WHAT IS REQUIRED → Nothing should be left out. Transcribe the entries exactly as written.

________________

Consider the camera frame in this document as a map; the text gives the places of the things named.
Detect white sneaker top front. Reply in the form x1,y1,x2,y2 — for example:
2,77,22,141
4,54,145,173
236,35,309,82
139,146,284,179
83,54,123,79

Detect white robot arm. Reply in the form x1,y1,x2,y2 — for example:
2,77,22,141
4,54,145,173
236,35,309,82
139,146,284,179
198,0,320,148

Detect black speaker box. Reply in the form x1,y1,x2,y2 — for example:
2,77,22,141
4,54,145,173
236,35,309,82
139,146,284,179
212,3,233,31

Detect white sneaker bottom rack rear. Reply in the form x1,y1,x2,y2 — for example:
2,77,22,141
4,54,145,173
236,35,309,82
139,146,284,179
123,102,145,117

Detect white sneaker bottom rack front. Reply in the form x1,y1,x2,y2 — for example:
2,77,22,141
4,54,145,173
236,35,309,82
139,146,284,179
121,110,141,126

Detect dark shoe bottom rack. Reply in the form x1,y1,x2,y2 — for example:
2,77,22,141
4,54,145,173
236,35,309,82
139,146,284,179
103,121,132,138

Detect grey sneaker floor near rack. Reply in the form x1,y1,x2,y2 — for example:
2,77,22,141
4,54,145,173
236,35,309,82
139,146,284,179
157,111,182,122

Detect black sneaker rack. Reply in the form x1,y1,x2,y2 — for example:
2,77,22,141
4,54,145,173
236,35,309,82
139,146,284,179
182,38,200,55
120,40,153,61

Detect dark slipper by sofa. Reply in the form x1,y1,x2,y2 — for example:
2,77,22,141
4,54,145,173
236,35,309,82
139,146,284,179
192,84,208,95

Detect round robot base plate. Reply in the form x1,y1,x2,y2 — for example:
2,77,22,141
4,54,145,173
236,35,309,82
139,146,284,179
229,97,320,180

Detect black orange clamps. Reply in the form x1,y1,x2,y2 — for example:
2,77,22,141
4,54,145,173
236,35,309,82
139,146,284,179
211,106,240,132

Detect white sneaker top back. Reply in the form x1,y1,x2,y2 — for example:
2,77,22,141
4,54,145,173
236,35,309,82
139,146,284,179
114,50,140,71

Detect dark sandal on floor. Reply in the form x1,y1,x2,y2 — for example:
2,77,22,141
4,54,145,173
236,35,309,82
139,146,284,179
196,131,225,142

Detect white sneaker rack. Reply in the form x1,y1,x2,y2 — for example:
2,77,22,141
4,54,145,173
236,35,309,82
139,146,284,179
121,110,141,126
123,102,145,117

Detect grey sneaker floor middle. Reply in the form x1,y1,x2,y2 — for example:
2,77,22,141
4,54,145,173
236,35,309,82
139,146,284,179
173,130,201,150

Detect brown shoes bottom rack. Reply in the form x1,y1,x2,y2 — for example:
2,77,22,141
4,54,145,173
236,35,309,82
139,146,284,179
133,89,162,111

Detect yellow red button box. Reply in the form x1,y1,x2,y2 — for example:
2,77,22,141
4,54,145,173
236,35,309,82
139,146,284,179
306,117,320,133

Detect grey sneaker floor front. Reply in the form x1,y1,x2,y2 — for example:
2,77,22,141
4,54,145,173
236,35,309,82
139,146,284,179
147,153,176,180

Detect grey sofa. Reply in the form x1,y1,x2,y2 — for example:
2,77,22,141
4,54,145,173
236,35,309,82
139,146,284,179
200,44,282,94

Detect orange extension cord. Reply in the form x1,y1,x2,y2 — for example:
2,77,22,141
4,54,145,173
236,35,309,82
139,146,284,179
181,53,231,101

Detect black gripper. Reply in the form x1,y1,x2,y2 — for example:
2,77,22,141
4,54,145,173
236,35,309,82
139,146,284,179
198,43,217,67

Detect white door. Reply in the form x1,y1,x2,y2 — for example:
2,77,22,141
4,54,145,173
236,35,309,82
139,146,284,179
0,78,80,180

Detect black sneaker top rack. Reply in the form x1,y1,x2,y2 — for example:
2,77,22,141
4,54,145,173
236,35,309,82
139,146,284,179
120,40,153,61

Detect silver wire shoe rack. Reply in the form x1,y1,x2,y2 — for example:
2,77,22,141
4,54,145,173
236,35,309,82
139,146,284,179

________________

ANSWER TO THIS PROBLEM →
Consider the camera frame in this document as a map; the text gives the places of the things named.
Detect white sneaker top front. Reply in the form x1,y1,x2,y2 — for example:
2,77,22,141
4,54,145,173
236,35,309,82
139,146,284,179
83,54,123,79

Detect white robot arm. Reply in the form x1,y1,x2,y2 — for example:
2,77,22,141
4,54,145,173
236,35,309,82
139,146,284,179
198,0,320,148

Detect black speaker box. Reply in the form x1,y1,x2,y2 — for example:
2,77,22,141
4,54,145,173
236,35,309,82
139,146,284,179
212,3,233,31

Detect white sneaker bottom rack rear. Reply in the form x1,y1,x2,y2 — for example:
2,77,22,141
4,54,145,173
236,35,309,82
139,146,284,179
123,102,145,117

Detect white sneaker bottom rack front. Reply in the form x1,y1,x2,y2 — for example:
2,77,22,141
4,54,145,173
236,35,309,82
139,146,284,179
121,110,141,126

Detect dark shoe bottom rack. Reply in the form x1,y1,x2,y2 — for example:
2,77,22,141
4,54,145,173
236,35,309,82
139,146,284,179
103,121,132,138

Detect grey sneaker floor near rack. Reply in the form x1,y1,x2,y2 — for example:
2,77,22,141
4,54,145,173
236,35,309,82
139,146,284,179
157,111,182,122

Detect black sneaker rack. Reply in the form x1,y1,x2,y2 — for example:
2,77,22,141
4,54,145,173
236,35,309,82
139,146,284,179
182,38,200,55
120,40,153,61

Detect dark slipper by sofa. Reply in the form x1,y1,x2,y2 — for example:
2,77,22,141
4,54,145,173
236,35,309,82
139,146,284,179
192,84,208,95

Detect round robot base plate. Reply in the form x1,y1,x2,y2 — for example:
2,77,22,141
4,54,145,173
236,35,309,82
139,146,284,179
229,97,320,180

Detect black orange clamps. Reply in the form x1,y1,x2,y2 — for example:
2,77,22,141
4,54,145,173
236,35,309,82
139,146,284,179
211,106,240,132

Detect white sneaker top back. Reply in the form x1,y1,x2,y2 — for example:
2,77,22,141
4,54,145,173
236,35,309,82
139,146,284,179
114,50,140,71

Detect dark sandal on floor. Reply in the form x1,y1,x2,y2 — for example:
2,77,22,141
4,54,145,173
236,35,309,82
139,146,284,179
196,131,225,142

Detect white sneaker rack. Reply in the form x1,y1,x2,y2 — for example:
2,77,22,141
4,54,145,173
236,35,309,82
139,146,284,179
121,110,141,126
123,102,145,117

Detect grey sneaker floor middle. Reply in the form x1,y1,x2,y2 — for example:
2,77,22,141
4,54,145,173
236,35,309,82
139,146,284,179
173,130,201,150

Detect brown shoes bottom rack. Reply in the form x1,y1,x2,y2 — for example:
2,77,22,141
4,54,145,173
236,35,309,82
139,146,284,179
133,89,162,111

Detect yellow red button box. Reply in the form x1,y1,x2,y2 — for example:
2,77,22,141
4,54,145,173
236,35,309,82
139,146,284,179
306,117,320,133

Detect grey sneaker floor front. Reply in the form x1,y1,x2,y2 — for example:
2,77,22,141
4,54,145,173
236,35,309,82
139,146,284,179
147,153,176,180

Detect grey sofa. Reply in the form x1,y1,x2,y2 — for example:
2,77,22,141
4,54,145,173
236,35,309,82
139,146,284,179
200,44,282,94

Detect orange extension cord. Reply in the form x1,y1,x2,y2 — for example:
2,77,22,141
4,54,145,173
236,35,309,82
139,146,284,179
181,53,231,101

Detect black gripper. Reply in the form x1,y1,x2,y2 — for example:
2,77,22,141
4,54,145,173
236,35,309,82
139,146,284,179
198,43,217,67

Detect white door. Reply in the form x1,y1,x2,y2 — for example:
2,77,22,141
4,54,145,173
236,35,309,82
139,146,284,179
0,78,80,180

Detect black sneaker top rack. Reply in the form x1,y1,x2,y2 — for example:
2,77,22,141
4,54,145,173
236,35,309,82
139,146,284,179
120,40,153,61

Detect silver wire shoe rack. Reply in the form x1,y1,x2,y2 — for example:
2,77,22,141
4,54,145,173
236,35,309,82
139,146,284,179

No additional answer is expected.